• [Task directions] Restate word for word every line from the top of the data below down through the line that holds "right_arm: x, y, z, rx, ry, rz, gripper".
= = = =
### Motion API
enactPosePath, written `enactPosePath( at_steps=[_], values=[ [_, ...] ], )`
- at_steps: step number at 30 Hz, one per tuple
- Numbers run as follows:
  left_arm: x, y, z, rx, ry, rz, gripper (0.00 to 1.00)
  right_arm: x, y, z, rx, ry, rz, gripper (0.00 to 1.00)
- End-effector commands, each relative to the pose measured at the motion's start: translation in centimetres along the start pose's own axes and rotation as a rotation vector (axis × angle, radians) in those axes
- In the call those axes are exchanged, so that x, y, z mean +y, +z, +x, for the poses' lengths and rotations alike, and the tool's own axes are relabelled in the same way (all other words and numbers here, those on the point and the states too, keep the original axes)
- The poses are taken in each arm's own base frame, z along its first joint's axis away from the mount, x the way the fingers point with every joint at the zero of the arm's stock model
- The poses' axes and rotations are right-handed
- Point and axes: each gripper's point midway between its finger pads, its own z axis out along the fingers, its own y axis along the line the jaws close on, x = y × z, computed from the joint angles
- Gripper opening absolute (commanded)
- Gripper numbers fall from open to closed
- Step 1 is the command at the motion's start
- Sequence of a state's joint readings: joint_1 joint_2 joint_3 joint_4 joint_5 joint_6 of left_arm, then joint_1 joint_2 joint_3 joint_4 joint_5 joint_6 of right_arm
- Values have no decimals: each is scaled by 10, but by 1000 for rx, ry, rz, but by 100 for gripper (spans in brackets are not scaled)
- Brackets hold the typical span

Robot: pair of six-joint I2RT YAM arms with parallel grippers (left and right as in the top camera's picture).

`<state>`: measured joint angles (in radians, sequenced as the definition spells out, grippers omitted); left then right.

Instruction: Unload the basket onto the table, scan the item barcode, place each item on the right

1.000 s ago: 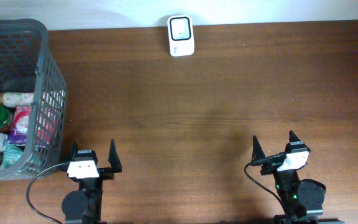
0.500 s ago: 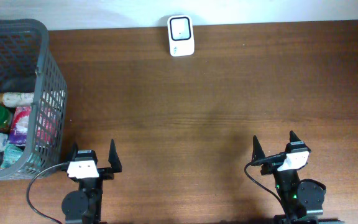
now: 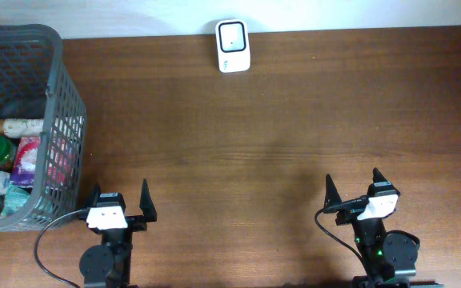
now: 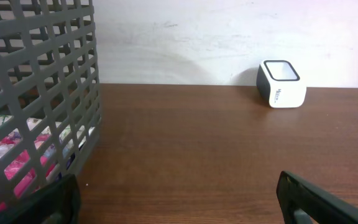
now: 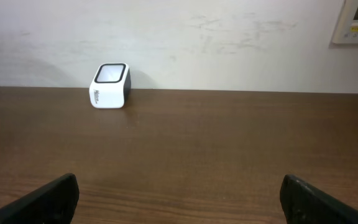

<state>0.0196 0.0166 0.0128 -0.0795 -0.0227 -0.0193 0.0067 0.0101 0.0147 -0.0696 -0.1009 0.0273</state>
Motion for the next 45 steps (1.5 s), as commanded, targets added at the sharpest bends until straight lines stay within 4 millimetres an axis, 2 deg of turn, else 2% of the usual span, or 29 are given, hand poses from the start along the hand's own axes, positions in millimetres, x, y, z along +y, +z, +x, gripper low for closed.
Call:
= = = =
• [Solution]
### Motion API
enactPosePath, written `enactPosePath( at_steps=[_], values=[ [_, ...] ], )`
- at_steps: step number at 30 Hz, one per tuple
- Numbers run as follows:
  left_arm: x, y, z, rx, ry, rz, gripper (0.00 to 1.00)
  right_arm: x, y, z, rx, ry, rz, gripper (0.00 to 1.00)

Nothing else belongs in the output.